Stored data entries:
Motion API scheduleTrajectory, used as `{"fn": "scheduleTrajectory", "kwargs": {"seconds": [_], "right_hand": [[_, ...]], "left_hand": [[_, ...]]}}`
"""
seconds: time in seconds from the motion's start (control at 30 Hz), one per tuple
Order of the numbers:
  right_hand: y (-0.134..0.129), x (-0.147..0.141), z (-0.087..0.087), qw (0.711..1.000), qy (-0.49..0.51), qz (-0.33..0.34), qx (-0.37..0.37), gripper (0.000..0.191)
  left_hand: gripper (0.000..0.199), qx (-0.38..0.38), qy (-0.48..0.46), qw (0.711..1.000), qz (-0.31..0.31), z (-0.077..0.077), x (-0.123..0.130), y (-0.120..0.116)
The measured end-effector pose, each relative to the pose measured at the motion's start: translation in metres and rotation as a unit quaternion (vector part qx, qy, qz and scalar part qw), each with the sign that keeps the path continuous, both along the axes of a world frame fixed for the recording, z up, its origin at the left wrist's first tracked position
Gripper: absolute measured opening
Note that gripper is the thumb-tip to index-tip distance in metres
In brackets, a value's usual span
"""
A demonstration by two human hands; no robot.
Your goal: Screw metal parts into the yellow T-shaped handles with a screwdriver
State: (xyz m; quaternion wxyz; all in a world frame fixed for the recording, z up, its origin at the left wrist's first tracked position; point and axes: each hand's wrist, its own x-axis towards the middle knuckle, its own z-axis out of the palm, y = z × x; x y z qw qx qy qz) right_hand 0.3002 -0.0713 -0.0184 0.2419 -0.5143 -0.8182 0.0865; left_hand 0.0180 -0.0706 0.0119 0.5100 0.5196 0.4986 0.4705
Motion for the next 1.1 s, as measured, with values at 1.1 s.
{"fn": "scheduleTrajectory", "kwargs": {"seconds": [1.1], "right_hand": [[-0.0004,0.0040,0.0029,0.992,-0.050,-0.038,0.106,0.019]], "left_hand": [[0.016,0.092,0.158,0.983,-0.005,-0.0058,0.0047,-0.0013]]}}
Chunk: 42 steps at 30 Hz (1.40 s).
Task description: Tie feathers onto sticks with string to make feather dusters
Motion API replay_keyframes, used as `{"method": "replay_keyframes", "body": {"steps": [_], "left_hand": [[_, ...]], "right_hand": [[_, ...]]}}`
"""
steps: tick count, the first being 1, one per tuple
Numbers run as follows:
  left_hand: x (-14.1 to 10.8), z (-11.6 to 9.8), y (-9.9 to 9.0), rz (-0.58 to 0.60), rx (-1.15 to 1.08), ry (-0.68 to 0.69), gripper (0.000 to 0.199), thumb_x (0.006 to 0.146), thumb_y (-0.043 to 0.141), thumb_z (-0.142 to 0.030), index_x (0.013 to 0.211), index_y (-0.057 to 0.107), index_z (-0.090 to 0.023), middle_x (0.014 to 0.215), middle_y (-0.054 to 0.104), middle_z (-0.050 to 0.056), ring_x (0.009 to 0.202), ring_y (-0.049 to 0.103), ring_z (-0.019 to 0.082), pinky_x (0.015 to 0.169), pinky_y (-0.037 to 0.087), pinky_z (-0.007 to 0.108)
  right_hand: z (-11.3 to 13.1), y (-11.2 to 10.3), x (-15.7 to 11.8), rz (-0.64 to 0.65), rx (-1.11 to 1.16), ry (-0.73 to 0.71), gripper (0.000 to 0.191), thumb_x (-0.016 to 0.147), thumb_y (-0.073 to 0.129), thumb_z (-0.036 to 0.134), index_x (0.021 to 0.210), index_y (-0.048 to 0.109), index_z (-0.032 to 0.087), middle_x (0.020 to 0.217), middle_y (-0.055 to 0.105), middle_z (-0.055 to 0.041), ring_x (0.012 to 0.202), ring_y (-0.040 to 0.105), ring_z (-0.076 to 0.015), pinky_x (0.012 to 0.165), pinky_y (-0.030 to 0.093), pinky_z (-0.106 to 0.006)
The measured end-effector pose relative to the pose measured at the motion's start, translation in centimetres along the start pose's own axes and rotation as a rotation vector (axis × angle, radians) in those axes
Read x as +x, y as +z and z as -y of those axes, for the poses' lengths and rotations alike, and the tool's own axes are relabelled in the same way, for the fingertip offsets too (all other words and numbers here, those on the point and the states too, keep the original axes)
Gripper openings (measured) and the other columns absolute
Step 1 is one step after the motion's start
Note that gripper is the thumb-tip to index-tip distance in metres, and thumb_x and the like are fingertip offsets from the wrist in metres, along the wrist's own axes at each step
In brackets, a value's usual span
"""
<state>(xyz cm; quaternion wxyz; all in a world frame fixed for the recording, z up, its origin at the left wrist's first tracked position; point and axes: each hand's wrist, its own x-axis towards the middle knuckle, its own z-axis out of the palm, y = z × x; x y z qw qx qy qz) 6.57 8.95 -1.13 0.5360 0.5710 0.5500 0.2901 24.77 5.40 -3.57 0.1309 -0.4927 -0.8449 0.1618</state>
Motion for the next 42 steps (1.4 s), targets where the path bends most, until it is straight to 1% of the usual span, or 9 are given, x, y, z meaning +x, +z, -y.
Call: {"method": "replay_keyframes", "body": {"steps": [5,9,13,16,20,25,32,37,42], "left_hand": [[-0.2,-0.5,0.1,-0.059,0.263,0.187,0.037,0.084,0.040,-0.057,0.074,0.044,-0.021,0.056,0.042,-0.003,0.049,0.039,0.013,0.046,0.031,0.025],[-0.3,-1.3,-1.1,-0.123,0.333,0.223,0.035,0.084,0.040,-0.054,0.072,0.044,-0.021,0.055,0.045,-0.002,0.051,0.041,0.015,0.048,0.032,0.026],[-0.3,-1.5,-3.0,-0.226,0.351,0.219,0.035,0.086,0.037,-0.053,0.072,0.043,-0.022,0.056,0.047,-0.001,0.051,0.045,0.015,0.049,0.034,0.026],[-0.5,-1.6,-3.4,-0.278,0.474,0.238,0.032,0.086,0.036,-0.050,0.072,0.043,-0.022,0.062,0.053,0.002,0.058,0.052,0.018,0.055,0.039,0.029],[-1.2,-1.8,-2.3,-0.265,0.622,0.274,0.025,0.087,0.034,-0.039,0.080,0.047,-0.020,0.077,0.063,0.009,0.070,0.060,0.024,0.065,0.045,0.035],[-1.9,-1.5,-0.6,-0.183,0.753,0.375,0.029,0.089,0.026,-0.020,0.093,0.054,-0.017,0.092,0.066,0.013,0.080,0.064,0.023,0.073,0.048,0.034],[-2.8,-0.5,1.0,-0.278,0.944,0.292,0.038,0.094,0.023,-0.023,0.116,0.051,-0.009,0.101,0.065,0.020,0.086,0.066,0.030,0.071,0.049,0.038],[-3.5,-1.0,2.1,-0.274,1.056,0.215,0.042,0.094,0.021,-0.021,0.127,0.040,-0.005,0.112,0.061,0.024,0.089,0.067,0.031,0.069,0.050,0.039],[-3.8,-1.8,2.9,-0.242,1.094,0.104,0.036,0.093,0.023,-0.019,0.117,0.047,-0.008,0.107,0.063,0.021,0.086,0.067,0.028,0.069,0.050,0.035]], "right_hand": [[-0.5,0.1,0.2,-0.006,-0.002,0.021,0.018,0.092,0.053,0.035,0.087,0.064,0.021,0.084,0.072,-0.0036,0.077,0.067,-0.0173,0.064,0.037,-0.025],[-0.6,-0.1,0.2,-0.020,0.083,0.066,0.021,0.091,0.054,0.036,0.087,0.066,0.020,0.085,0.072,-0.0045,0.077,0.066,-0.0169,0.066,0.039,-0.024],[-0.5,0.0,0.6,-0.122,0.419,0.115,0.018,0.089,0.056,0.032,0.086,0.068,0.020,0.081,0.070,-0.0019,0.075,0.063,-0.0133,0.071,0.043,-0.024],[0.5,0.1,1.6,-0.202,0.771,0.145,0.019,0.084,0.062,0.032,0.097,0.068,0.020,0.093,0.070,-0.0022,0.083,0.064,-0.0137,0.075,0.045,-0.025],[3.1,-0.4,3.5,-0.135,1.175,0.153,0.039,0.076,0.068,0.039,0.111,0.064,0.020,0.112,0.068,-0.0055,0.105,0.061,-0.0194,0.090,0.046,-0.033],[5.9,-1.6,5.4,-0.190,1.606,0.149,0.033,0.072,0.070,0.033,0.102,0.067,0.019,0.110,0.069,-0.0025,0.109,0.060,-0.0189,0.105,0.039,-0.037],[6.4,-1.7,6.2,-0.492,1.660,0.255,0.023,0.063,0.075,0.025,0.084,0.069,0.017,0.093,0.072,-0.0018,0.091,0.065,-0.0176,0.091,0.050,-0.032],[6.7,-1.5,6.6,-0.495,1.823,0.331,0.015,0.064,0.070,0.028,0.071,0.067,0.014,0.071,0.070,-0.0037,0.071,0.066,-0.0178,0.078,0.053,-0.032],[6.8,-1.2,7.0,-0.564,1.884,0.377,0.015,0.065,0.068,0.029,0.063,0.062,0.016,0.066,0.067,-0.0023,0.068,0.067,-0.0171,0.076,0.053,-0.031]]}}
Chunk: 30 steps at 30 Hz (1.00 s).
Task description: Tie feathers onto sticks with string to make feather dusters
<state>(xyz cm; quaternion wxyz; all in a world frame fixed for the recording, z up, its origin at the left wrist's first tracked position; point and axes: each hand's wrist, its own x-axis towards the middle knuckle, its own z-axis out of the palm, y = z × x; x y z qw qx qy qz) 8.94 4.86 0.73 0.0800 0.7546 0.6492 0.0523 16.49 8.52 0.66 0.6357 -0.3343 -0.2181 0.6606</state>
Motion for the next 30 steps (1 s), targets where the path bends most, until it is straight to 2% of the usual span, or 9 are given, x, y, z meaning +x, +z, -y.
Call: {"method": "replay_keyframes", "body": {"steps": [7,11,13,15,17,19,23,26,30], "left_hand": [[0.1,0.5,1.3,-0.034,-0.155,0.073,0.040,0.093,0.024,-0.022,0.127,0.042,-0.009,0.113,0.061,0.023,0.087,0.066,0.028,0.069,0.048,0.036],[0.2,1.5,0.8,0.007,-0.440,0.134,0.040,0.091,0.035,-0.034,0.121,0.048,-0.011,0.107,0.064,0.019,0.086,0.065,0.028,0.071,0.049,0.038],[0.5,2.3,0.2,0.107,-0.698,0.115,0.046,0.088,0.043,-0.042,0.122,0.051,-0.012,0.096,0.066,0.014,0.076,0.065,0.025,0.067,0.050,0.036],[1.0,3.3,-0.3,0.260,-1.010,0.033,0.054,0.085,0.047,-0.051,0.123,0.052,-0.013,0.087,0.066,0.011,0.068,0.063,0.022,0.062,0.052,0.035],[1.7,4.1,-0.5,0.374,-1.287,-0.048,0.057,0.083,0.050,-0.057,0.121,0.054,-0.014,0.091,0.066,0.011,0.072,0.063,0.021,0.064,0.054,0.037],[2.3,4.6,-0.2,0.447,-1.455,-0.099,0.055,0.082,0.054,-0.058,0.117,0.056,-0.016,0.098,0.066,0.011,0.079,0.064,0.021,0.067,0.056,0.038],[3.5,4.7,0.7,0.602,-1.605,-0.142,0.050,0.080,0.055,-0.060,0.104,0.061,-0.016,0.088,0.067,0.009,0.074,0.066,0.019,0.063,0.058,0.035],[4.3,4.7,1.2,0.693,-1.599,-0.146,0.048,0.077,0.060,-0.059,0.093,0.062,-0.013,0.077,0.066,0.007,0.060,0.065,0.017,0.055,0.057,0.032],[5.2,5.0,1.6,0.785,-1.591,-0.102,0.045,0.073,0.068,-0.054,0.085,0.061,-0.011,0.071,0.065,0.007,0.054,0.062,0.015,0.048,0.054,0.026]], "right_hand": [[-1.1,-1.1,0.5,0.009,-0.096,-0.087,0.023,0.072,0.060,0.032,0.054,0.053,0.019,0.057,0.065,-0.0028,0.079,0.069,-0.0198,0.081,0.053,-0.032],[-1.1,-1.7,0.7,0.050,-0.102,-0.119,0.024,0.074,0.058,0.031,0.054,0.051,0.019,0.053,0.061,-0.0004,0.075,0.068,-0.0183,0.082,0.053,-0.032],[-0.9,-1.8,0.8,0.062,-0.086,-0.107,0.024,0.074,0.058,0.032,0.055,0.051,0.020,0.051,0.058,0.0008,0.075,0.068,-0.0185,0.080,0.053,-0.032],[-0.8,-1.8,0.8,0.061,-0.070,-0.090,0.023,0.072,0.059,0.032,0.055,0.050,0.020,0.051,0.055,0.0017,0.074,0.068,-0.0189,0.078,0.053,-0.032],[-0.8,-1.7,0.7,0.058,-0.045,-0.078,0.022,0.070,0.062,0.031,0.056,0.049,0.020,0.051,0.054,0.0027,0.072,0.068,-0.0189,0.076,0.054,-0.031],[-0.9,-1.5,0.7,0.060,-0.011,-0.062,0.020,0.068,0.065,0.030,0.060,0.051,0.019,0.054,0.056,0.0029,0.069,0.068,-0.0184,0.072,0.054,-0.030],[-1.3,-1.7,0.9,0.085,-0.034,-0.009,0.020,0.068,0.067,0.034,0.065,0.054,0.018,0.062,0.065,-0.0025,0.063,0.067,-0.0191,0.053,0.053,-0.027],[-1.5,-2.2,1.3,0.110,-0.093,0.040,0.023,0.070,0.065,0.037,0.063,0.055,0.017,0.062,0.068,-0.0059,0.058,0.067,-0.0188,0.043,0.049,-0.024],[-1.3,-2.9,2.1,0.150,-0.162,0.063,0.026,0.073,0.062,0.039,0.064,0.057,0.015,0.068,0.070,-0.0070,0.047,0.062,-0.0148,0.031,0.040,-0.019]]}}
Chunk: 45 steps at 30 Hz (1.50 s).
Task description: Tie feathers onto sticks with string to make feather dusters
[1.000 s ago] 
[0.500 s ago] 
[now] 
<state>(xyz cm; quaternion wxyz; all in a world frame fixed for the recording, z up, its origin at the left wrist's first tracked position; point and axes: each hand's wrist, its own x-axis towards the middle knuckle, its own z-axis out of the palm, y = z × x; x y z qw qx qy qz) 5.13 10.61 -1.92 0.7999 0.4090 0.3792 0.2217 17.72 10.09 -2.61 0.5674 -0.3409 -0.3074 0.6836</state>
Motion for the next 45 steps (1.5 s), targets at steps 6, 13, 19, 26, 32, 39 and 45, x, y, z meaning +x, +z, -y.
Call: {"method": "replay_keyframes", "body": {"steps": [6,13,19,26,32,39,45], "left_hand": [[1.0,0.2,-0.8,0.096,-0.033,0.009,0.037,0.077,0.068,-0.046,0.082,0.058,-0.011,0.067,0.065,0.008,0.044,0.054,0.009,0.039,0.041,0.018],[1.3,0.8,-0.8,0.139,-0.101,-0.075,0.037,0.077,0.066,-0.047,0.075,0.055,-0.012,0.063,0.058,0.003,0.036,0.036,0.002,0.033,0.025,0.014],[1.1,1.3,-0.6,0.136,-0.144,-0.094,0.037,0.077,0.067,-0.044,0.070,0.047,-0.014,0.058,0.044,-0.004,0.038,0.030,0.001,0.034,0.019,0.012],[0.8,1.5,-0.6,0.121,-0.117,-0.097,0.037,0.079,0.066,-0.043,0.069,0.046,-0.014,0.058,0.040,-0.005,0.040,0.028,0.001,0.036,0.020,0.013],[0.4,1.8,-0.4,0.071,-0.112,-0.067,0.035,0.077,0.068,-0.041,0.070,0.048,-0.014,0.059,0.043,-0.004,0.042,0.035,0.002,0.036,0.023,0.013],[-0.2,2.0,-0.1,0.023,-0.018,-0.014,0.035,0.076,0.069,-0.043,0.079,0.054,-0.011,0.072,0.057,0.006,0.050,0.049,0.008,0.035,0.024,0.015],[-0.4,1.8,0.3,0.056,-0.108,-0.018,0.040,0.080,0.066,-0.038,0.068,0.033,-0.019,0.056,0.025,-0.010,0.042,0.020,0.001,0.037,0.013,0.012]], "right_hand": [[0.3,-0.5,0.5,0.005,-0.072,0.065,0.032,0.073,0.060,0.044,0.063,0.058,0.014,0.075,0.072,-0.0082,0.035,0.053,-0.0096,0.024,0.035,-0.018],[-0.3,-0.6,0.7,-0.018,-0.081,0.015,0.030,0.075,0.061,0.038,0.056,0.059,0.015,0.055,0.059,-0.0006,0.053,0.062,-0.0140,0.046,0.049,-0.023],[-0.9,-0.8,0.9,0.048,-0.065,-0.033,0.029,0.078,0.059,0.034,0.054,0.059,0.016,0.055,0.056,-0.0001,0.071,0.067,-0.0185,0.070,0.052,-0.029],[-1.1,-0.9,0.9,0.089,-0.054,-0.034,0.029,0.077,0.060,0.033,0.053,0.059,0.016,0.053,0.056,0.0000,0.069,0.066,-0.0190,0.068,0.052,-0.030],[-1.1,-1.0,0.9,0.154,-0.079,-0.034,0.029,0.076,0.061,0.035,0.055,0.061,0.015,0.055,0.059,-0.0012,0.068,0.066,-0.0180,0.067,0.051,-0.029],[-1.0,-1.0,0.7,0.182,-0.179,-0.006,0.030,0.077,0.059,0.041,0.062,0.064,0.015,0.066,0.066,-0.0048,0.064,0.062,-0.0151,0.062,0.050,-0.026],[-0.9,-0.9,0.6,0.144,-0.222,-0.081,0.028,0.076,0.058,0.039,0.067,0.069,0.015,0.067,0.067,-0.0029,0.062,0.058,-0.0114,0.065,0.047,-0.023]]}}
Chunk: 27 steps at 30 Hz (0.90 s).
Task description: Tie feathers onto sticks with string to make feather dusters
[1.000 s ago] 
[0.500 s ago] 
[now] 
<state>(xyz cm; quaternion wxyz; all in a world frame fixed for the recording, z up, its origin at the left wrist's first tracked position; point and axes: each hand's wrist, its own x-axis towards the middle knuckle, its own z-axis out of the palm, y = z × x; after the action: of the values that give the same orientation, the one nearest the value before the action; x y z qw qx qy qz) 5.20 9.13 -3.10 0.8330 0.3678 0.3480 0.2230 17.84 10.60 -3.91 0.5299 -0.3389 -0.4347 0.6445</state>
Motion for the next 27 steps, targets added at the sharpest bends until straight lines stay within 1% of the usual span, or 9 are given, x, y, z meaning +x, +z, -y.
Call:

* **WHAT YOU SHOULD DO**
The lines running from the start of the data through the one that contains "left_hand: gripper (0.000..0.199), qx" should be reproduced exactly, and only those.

* **FINISHED EXERCISE**
Motion API scheduleTrajectory, used as `{"fn": "scheduleTrajectory", "kwargs": {"seconds": [_], "right_hand": [[_, ...]], "left_hand": [[_, ...]]}}`
"""
seconds: time in seconds from the motion's start (control at 30 Hz), one per tuple
Order of the numbers:
  right_hand: y (-0.134..0.129), x (-0.147..0.141), z (-0.087..0.087), qw (0.711..1.000), qy (-0.49..0.51), qz (-0.33..0.34), qx (-0.37..0.37), gripper (0.000..0.191)
  left_hand: gripper (0.000..0.199), qx (-0.38..0.38), qy (-0.48..0.46), qw (0.711..1.000), qz (-0.31..0.31), z (-0.077..0.077), x (-0.123..0.130), y (-0.120..0.116)

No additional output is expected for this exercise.